**TO DO:**
Please find every line in the entries below that contains the string "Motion", and copy it.

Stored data
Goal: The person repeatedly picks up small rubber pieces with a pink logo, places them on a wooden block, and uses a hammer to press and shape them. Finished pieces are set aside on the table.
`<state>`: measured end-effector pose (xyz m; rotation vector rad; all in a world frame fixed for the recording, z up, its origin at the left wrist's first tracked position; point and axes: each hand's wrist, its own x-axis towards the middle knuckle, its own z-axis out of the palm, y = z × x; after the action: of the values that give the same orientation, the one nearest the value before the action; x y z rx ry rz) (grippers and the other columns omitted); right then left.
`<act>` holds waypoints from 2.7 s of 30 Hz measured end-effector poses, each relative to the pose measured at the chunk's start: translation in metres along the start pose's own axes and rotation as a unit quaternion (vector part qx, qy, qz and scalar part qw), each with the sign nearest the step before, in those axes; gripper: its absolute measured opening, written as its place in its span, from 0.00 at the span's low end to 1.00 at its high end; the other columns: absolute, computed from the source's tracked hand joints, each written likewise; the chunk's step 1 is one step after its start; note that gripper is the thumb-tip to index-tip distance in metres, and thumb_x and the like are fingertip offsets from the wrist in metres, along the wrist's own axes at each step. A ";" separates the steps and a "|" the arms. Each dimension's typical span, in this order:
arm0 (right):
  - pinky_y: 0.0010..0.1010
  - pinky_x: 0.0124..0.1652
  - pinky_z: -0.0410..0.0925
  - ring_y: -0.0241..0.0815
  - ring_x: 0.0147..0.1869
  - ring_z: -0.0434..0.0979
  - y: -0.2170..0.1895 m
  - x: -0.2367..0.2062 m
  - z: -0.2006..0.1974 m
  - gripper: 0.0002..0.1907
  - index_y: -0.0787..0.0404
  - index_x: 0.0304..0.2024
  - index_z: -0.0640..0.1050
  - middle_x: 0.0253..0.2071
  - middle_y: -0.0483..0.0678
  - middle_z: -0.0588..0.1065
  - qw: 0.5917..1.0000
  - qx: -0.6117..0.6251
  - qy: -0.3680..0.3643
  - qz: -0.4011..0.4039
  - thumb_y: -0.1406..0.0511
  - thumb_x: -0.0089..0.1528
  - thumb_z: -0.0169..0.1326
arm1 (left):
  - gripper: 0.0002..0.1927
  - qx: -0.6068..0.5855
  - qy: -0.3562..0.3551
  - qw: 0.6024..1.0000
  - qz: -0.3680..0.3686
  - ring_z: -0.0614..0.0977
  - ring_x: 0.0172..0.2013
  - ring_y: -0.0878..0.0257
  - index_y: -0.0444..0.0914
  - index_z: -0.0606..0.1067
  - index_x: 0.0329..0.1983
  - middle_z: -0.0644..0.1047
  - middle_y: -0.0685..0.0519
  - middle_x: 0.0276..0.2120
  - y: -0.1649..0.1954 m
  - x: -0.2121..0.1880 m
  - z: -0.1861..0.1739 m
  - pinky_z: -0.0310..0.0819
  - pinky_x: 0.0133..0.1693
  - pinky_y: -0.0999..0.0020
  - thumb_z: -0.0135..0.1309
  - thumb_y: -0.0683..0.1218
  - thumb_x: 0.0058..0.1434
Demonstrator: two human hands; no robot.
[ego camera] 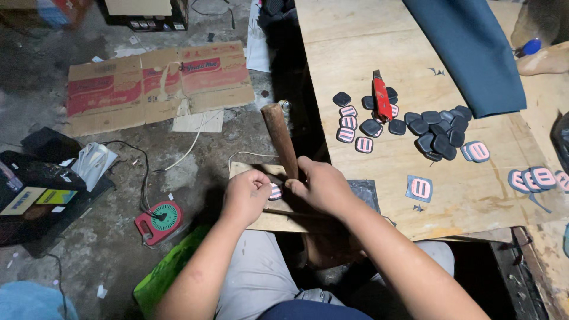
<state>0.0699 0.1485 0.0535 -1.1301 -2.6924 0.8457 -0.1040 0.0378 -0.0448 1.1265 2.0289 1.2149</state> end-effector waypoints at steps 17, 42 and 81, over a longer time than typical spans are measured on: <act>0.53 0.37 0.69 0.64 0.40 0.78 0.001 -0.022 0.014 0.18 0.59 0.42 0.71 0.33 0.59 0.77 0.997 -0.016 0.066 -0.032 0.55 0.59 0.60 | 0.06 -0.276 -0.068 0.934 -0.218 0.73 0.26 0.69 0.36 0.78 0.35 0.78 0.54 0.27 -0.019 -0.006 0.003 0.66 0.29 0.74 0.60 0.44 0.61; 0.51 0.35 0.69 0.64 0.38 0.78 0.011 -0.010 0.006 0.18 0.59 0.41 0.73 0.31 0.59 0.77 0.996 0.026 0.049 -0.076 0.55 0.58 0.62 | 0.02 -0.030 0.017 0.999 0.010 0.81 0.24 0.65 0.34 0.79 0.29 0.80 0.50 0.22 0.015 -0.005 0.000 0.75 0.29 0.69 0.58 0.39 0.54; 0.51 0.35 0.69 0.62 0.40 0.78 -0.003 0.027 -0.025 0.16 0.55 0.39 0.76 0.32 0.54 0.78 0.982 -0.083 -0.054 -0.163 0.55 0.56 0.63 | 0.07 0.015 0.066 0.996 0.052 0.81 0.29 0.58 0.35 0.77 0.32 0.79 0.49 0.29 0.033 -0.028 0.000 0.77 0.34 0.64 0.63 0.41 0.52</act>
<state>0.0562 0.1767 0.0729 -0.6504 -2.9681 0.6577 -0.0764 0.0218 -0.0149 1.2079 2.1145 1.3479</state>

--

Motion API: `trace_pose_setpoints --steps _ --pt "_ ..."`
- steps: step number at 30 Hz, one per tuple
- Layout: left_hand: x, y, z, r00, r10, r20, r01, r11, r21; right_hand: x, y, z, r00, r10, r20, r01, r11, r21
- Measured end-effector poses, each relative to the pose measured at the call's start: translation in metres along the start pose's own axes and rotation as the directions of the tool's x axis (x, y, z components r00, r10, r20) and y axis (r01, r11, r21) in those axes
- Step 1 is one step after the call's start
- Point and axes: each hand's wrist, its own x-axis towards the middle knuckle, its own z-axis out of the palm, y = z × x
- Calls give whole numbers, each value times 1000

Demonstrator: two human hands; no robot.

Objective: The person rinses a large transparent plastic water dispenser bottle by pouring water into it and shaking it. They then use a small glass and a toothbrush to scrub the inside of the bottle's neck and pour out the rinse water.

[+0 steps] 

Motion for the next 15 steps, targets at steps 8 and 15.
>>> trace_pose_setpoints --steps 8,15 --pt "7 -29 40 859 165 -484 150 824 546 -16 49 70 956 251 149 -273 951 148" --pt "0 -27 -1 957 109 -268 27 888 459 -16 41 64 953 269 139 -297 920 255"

**WORKED SOLUTION:**
Motion API: `trace_pose_setpoints --steps _ --pt "_ ..."`
Motion for the next 15 steps, targets at steps 8 and 15.

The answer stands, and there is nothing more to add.